Interview with the Vampire

10月後半です。秋も深まり芸術鑑賞のひとときを過ごしたくなるかと思いきや、毎日だいぶ暑いです。夏の亡霊がそのへんを彷徨ってるぜ。 18世紀末、最愛の妻を亡くし、絶望の淵に沈む彼の前に現れた悪魔的美貌の吸血鬼レスタト。彼によって永遠の命を与えらたルイは、レスタトと共に世紀末の夜をさまよう。現代のサンフランシスコ。街を見下ろすビルの一室で、インタビュアーを前に美しい青年ルイが自らの半生を語り始めた。 出典:Filmarks ずっと見たいなあと思いつつ「アマプラにもないしな〜」と思っていたのですが、Netflixにはあることに急に気がつき、ついに見る機会を得た次第です。 ①キャスティング良すぎ問題 ヴァンパイアになったものの人間らしさを捨てきれないルイをブラッドピット、それに対して享楽的で軽薄なヴァンパイアをトムクルーズ、二人と出会いヴァンパイアになることとなった永遠の少女クローディアをキルステンダンストが演じています。個人的にブラピが影のある役をやるのがとても好きだし、若トムの最高に美しい笑顔は悪気なく悪くて好きです。キルステンダンストはね〜少女の容姿で中身は大人、でも大人になりきることもできなくてというとても繊細な演技が素晴らしかったし、薄幸のビスクドールって感じで良かったです。この三人の集合絵(集合絵?)めちゃくちゃ芸術だよ。 あと個人的にビックリしたのはフランスでルイとクローディアが出会うヴァンパイア役をやってるのがアントニオバンデラスという点でした。全然気づかなかったよアントニオバンデラス。400年もの時を生きるスマートなヴァンパイアを演じています。ルイと手を組みたがりますが断られた結果、十数年後には強盗を働いて逃げ込んだ倉庫で闘犬に出会うんだなあ〜。 ②レスタト・インポッシブル M:I1が1996年公開なので、自分の中ではこの頃のトムクルーズはもはやイーサンハントくんとしての印象が強すぎるため、レスタトに対しても「いや〜イーサンの顔で面白いことやってるなあ」という印象を時折抱きつつ鑑賞しました(最悪)。
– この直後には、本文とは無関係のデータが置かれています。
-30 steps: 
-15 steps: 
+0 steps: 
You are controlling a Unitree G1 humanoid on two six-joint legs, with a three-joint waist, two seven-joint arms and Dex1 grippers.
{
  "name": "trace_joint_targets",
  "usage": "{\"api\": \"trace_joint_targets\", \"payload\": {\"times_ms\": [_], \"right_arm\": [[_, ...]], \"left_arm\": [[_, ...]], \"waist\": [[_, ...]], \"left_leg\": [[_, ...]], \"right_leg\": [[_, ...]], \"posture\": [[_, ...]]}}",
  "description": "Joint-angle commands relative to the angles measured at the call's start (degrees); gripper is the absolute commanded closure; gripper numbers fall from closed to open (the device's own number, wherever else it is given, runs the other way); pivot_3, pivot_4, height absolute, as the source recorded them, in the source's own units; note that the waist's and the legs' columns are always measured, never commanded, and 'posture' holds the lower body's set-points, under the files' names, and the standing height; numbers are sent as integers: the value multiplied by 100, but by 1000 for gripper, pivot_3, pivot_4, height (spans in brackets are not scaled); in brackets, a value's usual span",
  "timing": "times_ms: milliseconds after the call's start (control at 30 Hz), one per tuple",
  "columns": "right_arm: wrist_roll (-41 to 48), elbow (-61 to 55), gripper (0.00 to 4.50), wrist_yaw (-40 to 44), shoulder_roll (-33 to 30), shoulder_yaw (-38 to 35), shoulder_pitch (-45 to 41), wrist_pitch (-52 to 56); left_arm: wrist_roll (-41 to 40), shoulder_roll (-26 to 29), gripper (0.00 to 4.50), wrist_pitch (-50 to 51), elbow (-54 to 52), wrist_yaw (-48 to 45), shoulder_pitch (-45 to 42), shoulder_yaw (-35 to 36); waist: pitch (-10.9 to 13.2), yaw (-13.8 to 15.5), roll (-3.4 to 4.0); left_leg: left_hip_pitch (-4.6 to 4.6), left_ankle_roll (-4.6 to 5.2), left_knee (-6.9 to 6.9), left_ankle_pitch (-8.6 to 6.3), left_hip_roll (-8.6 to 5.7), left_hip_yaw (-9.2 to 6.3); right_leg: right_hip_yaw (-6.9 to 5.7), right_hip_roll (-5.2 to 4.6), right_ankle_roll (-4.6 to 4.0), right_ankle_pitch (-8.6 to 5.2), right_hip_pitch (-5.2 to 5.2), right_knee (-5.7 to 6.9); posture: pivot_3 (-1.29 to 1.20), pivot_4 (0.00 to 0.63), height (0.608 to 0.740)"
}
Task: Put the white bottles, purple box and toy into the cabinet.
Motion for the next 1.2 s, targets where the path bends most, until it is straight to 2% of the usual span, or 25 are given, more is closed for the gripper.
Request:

トムクルーズという人間のオーラが眩しすぎるからなのか。とはいえイーサンハントとジョンアンダートンとこのレスタトにはうすら共通点を見出してしまうタイプのオタクです。彼ら絶対仲良くなれなさそう(何の話?) ③苦しみはどこにあるのか 不老不死って人類にとって永遠に離れられないテーマだなあとつくづく思いました。ヴァンパイアのように制約があれど不老不死になれるのがいいのか、寿命はあるけれど人間らしく生きることのできる人生がいいのか。全員が不老不死の世界になればそれはとてもハッピーだけど、今の自分たちが持っている感情や感覚は、多かれ少なかれ失くしてしまうんだろうかとか考えます。劇中でクローディアが若い女性の姿を見て「いつかあんなふうになりたい」と思いつつ、その願いは叶わないと知るやりきれなさ。 彼女の結末はとても悲しいけれど、少しほっとした自分もいました。 あと不老不死になったら単純に生活コスト永遠にかかるんだなとか考えました。それもだいぶきついよな〜。ルイとレスタトどうやって生活費工面してるんだろう。ともあれ90年代のサンフランシスコの夜、美しかったね。